Das heißt nun: Wie wir für unser irdisches Leben unausweichlich auf Brot, auf Speise, angewiesen sind, so hängen wir für das ewige Leben ganz und gar von Jesus ab; ohne die Verbindung mit ihm gibt es für uns kein ewiges Leben. Damit das irdische Brot seine Lebenskraft für uns entfaltet, müssen wir es essen; wer das Brot nur anschaut, wird vor vollen Brotkörben verhungern. Die Verbindung mit Jesus, durch die uns das ewige Leben geschenkt wird, geschieht durch den Glauben.
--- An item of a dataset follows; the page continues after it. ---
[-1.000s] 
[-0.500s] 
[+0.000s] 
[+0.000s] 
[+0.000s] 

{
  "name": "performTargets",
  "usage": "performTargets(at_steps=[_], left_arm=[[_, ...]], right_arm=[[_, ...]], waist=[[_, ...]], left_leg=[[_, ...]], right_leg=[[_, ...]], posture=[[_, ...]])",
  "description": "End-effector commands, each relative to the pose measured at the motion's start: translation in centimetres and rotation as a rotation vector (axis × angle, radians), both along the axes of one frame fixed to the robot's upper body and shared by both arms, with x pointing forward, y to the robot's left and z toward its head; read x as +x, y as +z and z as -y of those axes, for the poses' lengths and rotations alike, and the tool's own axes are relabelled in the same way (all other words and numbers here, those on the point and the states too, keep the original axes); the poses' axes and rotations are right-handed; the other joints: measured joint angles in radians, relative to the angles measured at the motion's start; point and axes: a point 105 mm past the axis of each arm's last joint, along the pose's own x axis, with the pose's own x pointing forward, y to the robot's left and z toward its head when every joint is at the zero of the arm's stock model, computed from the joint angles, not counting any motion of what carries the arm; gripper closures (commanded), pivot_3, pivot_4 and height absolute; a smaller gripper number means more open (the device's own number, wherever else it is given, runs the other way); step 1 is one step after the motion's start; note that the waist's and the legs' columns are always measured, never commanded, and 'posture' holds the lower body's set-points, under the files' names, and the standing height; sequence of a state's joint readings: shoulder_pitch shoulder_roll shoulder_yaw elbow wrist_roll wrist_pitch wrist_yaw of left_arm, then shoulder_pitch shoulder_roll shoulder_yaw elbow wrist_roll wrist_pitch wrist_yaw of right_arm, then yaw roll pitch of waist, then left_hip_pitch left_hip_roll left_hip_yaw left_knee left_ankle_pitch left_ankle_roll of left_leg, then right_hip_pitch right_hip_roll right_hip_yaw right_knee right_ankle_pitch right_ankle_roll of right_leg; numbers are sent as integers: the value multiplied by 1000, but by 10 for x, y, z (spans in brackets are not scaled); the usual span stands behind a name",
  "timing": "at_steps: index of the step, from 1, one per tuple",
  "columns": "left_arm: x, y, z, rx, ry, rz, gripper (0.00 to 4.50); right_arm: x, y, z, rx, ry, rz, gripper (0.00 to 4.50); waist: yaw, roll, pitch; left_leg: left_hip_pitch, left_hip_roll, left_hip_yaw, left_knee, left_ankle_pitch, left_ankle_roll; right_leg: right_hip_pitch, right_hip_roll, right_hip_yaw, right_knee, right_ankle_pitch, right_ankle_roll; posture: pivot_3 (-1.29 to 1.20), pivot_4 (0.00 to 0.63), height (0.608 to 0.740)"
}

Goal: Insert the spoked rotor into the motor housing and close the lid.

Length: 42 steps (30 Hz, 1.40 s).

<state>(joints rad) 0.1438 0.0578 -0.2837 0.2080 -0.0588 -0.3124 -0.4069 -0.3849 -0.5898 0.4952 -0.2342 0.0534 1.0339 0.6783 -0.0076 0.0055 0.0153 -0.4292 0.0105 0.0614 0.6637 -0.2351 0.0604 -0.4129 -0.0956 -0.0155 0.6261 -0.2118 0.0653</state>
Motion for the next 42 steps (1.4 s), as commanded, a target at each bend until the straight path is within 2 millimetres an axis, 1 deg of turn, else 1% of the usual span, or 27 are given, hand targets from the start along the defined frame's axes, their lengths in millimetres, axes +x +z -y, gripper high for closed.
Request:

Wer an Jesus glaubt, hat das ewige Leben, das nicht begrenzt, sondern unvergänglich, ohne Ende ist. Wer nicht an Jesus glaubt, schließt sich vom ewigen Leben aus, hat keinen Anteil an ihm.
Das ewige Leben
Das ewige Leben besteht darin, dass wir mit Jesus und durch Jesus am Leben Gottes teilhaben. Jesus, den Gekreuzigten, hat Gott, der Vater, von den Toten auferweckt und hat ihn in seine göttliche Herrlichkeit und Seligkeit, in sein göttliches Leben aufgenommen. Wenn wir an ihn als den Auferstandenen glauben, werden wir mit ihm auferstehen und werden mit ihm aufgenommen in das Leben Gottes. Ewiges Leben ist ewige Lebensgemeinschaft mit Gott. Für sie ist Jesus Brot, das Brot des ewigen Lebens.
Für uns kann es eine große Herausforderung sein, dass wir uns der Person Jesu anvertrauen und seinem Wort bedingungslos glauben sollen. Manche mögen sich überfordert fühlen und zögern, an ihn zu glauben. Wir sollten aber auf Jesus schauen, wie er sein Leben für uns eingesetzt hat; wir sollten auf die vielen Menschen in der Kirche schauen, die sich zu allen Zeiten auf Jesus eingelassen haben und ihm gefolgt sind; wir sollten auf das wunderbare Ziel schauen, das es zu erreichen gilt, und so mutig und entschlossen an Jesus glauben und an sein Wort, dass er für uns das Brot des Lebens ist.